Паша неровно выдохнул в ожидании какой-нибудь малоприятной просьбы, пока Хандан наслаждалась его обществом. Если бы было можно подпустить его ближе, позволить ему больше, о Аллах. Нет, пусть паша не тешится напрасными мечтами. Хандан не для него.
— Никогда не оставляйте, ни меня, ни моего сына, нельзя просить о таком, но я всё же рискну, Дервиш. Я умоляю вас, что бы ни было… Без вас мы уже мертвы…
========== Все ради сына ==========
Хандан стояла посреди пустых покоев сына в тяжеёлом ожидании дурных вестей. Во дворце уже с неделю начиналась невнятная возня: какой-то глухой гул, слухи, шёпот, обитатели дворца чаще разговаривали небольшими кучками, паши вели себя странно — всё это предвещало некое событие. Хандан отчаянно пыталась выведать любую информацию у Дервиша, но он был вечно занят на каких-то советах Боже, чем они там занимаются? , он много времени проводил с Ахмедом, слишком много, и лишь вчера ей удалось «случайно» наткнуться на него в коридоре и получить ничтожное: «Пока всё неточно, Валиде. Подождите, грядёт буря, а может нет. Разрешится всё в ближайшие дни».

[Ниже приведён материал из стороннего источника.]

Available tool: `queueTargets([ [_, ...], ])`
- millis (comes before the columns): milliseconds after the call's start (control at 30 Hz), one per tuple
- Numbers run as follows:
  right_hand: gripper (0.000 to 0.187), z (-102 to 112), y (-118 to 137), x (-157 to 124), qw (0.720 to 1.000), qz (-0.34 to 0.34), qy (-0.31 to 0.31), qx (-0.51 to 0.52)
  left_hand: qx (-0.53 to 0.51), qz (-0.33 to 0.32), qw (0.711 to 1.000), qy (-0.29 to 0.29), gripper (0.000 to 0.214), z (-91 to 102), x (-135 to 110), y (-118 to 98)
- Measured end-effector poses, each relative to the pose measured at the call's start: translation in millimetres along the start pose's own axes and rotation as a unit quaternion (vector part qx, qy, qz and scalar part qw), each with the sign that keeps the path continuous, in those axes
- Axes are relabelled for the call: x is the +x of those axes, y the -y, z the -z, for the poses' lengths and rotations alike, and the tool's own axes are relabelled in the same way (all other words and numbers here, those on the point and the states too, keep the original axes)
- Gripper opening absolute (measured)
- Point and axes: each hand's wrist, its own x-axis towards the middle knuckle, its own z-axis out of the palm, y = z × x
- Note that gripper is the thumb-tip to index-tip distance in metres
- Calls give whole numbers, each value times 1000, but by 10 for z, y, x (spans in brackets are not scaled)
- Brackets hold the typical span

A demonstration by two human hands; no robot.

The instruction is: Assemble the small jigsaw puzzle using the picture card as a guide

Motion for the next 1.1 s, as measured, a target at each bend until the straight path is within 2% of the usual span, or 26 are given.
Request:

Вот и Ахмед, её гордый Лев, быстрыми и обыкновенно широкими шагами вошёл к ней. Он несколько грубо, должно быть, от тревоги, взял её под руку и проводил на балкон. Женская доля вынудила её вести себя покорно, тихо, но как ей хотелось взять сына за воротник и трясти до тех пор, пока он всё ей не расскажет.
— Валиде, я хочу узнать ваше мнение по одному вопросу, у вас, как у любой женщины, должна быть интуиция, и я надеюсь, вы рассудите моё решение.
— Да, Лев мой, спрашивай о чём хочешь, я на всё честно отвечу.
— Я лично хочу отправиться в военный поход в Африку, матушка, — он вопросительно посмотрел на неё, требуя скорого ответа.